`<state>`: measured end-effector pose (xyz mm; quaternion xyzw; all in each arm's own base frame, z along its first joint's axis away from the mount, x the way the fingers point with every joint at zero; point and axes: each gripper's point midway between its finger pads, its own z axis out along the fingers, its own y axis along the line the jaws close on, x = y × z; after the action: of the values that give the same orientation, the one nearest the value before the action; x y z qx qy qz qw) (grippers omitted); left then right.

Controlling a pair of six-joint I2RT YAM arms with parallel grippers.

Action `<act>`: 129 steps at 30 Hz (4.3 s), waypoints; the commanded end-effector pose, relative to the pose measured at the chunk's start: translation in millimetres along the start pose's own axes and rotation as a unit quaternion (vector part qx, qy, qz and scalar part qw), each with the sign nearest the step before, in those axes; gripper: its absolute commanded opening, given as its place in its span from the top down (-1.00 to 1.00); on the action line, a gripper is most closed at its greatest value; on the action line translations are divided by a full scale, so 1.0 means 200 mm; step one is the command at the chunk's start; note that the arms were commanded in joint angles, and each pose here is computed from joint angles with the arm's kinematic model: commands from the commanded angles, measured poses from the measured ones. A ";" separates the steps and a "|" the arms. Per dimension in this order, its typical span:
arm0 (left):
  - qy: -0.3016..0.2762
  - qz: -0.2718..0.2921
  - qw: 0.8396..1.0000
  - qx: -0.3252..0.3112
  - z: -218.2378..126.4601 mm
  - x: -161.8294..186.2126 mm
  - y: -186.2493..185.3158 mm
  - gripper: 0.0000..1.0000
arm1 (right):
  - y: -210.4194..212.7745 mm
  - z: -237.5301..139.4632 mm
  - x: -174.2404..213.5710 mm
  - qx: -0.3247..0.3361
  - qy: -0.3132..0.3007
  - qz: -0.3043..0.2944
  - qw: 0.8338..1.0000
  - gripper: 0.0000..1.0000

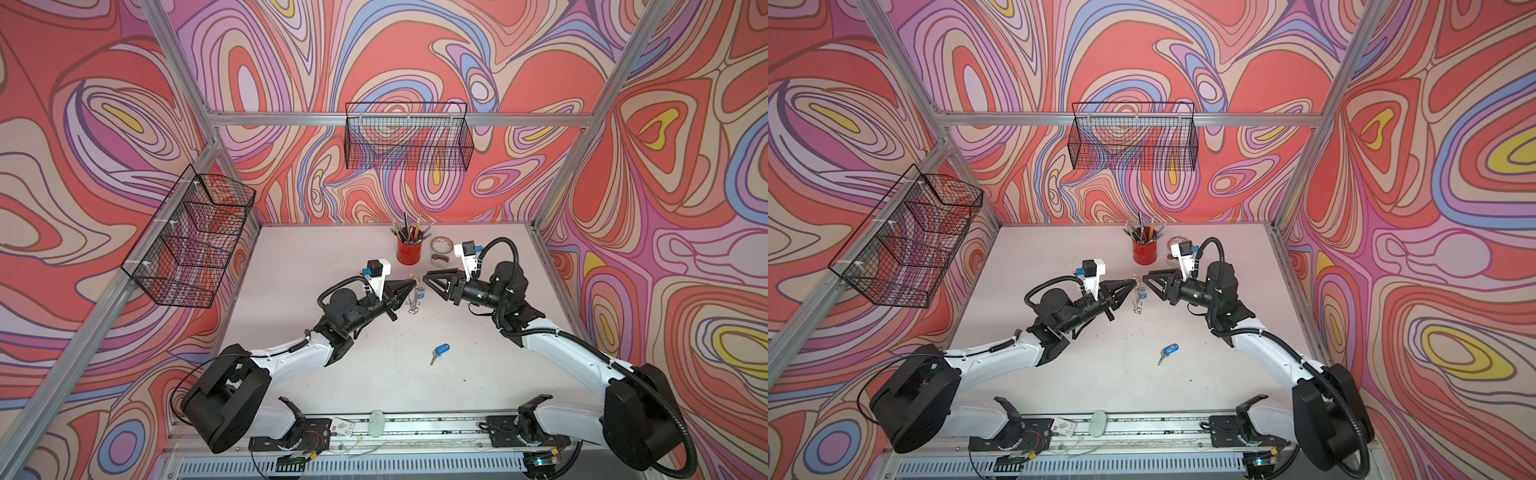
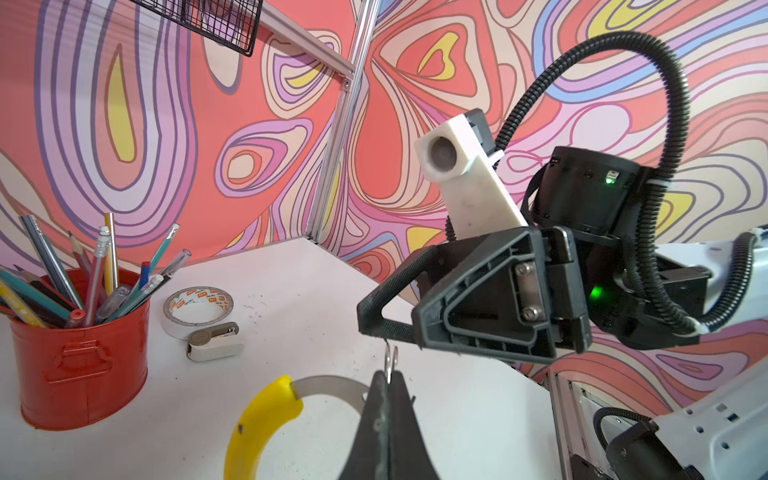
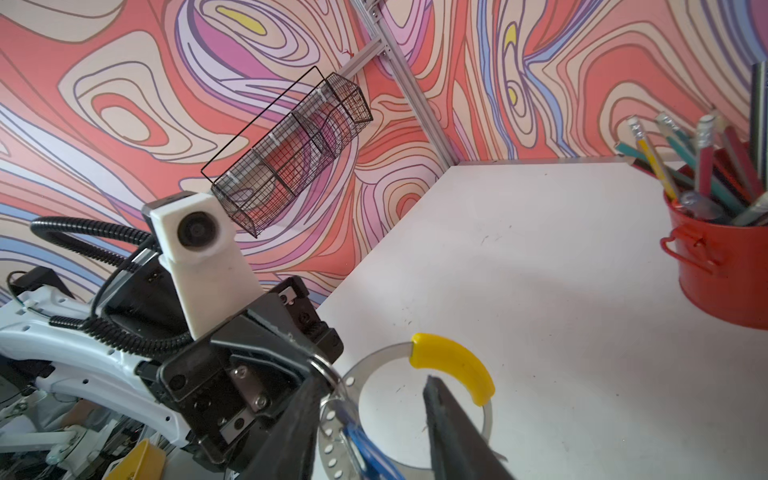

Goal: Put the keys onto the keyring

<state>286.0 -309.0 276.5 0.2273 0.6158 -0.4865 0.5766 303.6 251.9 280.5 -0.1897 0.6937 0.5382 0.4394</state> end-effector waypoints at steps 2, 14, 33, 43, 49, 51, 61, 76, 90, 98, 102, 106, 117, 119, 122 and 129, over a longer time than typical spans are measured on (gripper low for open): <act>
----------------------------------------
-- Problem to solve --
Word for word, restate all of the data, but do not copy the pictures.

-- Answer to the problem --
`<state>`: measured end-effector pose (xyz mm; quaternion xyzw; all in each arm's own base frame, z along its first joint's axis away from the mount, x the way the fingers point with every joint at zero; point and axes: each gripper's point midway between its finger pads, its own z axis out along the fingers, its own y axis along the line the jaws close on, x = y × z; after the action: of the values that give the same orientation, the one nearest the value before the action; x y z qx qy qz qw) (grippers omitted); left then right.

Controlling a pair of six-joint I2RT YAM arms with parallel grippers.

Action `<act>`: 129 steps at 30 Hz (4.3 s), waypoints; the commanded end-effector pose, relative to the pose measured at the chunk's start: translation in millimetres along the start pose's own axes and rotation as a unit quaternion (vector part qx, qy, qz and scalar part qw), each with the sign nearest the step before, in those axes; gripper: its absolute commanded opening, given as its place in its span from the top down (-1.00 to 1.00); on the action line, a gripper is most closed at its greatest value; on the action line translations are divided by a full scale, so 1.0 means 200 mm; step one is the command at the chunk's start; note that the arms were commanded in joint angles, and each pose here is computed from joint angles with the arm's kinematic model: commands from the commanded angles, measured poses from the measured ones. A ";" separates the steps and a "|" the arms. Per dimension in this order, its typical span:
arm0 (left):
  - qy: -0.3016..0.2762
  - qz: -0.2718..0.2921
  - qw: 0.8396..1.0000
  - qx: -0.3252..0.3112
  - z: -218.2378..126.4601 mm
  - x: -161.8294..186.2126 mm
  - y: -186.2493..185.3158 mm
  - gripper: 0.0000..1.0000
arm1 (right):
  - y: -210.4194..212.7745 mm
  - z: -237.5301..139.4632 mm
  - x: -174.2404..213.5710 mm
  - qx: -0.3247..0.3361
  - qy: -0.3132..0.3007
  - qz: -0.3043..0.2944
  - qw: 0.8338..1.0000
  - gripper: 0.0000..1.0000


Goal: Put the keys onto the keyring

<state>286.0 -309.0 276.5 0.2273 0.6158 -0.4865 0.5766 303.6 251.9 280.5 -0.1897 0.6937 0.5382 0.4394</state> end-effector waypoints at steps 2, 14, 33, 43, 49, 51, 61, 76, 90, 98, 102, 106, 117, 119, 122 and 129, over a longer time than typical spans are measured on (gripper low for open): <act>

The full answer has been given.